The fundamental goals of HCI is "to develop or improve the safety, utility, effectiveness, efficiency, and usability of systems that include computers” (Interacting with Computers, 1989, p. 3). Utility means that the product can reach a certain goal or to perform a certain task. In another word, utility means the functionality of the system.


For any interface, the basic requirement is to achieve a certain goal properly as request. Thus, when utility of an interface is evaluated, three questions are mostly concerned: 1) what is the purpose of the system and items in the interface; 2) how the main system performs for the certain task; 3) how the accessory functions perform.


For the first question, manufacturer and user will focus on both the purpose of the system and the purpose of each item designed. The company and user may review the goal of the system. Widget(menu, button, etc.) is also evaluated for its purpose, and may be removed or added as demand.

For the question two, the performance of the whole system will be considered.
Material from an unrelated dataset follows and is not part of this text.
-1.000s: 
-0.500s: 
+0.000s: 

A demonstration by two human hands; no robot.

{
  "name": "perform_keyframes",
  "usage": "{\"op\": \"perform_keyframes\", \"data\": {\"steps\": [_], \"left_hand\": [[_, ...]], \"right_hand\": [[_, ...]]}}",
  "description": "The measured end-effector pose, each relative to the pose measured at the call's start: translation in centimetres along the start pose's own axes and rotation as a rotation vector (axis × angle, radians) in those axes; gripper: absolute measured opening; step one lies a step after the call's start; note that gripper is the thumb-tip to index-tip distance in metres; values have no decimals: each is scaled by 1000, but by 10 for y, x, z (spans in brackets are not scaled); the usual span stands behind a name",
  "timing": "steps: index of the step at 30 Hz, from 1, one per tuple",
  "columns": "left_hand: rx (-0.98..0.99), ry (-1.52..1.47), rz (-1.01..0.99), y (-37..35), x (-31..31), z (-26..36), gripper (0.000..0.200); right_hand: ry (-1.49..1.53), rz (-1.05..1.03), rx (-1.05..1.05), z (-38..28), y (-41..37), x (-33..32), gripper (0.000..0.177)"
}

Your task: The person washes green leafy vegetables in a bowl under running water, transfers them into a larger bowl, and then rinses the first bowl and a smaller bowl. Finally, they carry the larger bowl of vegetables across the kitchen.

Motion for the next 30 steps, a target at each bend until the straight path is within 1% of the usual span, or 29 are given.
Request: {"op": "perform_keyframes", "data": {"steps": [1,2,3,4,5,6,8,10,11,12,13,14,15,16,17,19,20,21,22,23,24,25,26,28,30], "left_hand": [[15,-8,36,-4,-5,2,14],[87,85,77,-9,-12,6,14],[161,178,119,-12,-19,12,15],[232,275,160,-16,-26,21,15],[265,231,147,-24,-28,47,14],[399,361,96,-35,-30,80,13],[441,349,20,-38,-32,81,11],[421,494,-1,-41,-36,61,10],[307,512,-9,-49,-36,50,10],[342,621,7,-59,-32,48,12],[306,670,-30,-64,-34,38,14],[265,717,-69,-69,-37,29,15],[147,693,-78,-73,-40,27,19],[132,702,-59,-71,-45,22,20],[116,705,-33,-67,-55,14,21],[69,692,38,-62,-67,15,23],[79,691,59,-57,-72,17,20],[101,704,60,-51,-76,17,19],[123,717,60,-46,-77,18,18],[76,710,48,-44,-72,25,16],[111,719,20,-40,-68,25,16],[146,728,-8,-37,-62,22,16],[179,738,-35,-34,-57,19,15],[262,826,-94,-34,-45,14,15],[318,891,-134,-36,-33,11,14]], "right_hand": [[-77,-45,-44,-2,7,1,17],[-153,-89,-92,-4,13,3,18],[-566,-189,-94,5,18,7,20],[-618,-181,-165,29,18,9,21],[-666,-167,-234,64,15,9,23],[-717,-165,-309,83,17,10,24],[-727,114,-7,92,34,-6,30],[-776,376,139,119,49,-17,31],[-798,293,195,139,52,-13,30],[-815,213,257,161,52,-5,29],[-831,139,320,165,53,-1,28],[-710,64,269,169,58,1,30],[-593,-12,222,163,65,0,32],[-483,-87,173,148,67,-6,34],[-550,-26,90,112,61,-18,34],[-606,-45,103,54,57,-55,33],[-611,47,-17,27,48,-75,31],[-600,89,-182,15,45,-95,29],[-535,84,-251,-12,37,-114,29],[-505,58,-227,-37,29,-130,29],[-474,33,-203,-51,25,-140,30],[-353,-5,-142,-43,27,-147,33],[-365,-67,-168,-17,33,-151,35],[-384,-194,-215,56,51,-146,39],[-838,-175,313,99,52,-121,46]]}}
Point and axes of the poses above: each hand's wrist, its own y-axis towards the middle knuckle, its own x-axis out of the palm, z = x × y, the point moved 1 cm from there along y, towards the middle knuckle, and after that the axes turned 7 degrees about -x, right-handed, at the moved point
Whether it will perform properly as request and designed will be judged. The HCI may be tested either in a simulation test environment by expert, or may be evaluated by real user.

Also other widgets in the interface should be considered. Some widgets may not related to the major task of the system but still very import (such as help or warning). These functions cannot be ignored in the utility evaluation.


Concerning the three questions above, GOMS, Expert reviews and User-based tesing(especially quantitative measures) are most common methods to evaluate utility of an interface. In addition, surveys can also evaluate the functionality of the HCI.


Utility is the essential requirement of the HCI. Evaluation in other aspects are improtant as well.

Efficiency

Many technological product, neuclear reactor, control system, require the HCI to fuifill their technical complexity to a usable product. Technology alone may not win user acceptance and subsequent marketability. The User Experience, or how the user experiences the end product, is the key to acceptance.

For a given HCI, company and users usually more concern about the following questions:

1) How easy for new user to lean to operate the interface?

2) How much time and effort it takes an operator to finish a given mission without any supervision?

3) And more important, what is the improvement on the productivity by using the HCI?

If the user feels the HCI too hard to learn, or not easy to use, software will not to be accepted by the users no matter how well it is. Good User Interface Design can make a product easy to understand and use, which results in greater user acceptance.


In HCI, efficiency is measured as the resources expended by the user in relation to the accuracy and completeness of goals achieved. High efficiency is achieved when the user finish the mission with few resources in terms of time cost, leaning cost as well as maintain cost, etc.

There are several criteria that will be used to measure the efficiency of the Human computer interface. The criteria include the design, usability and performance of the HCI. The Data Envelopment Analysis (DEA) technique can be used to meansure the HCI efficiency.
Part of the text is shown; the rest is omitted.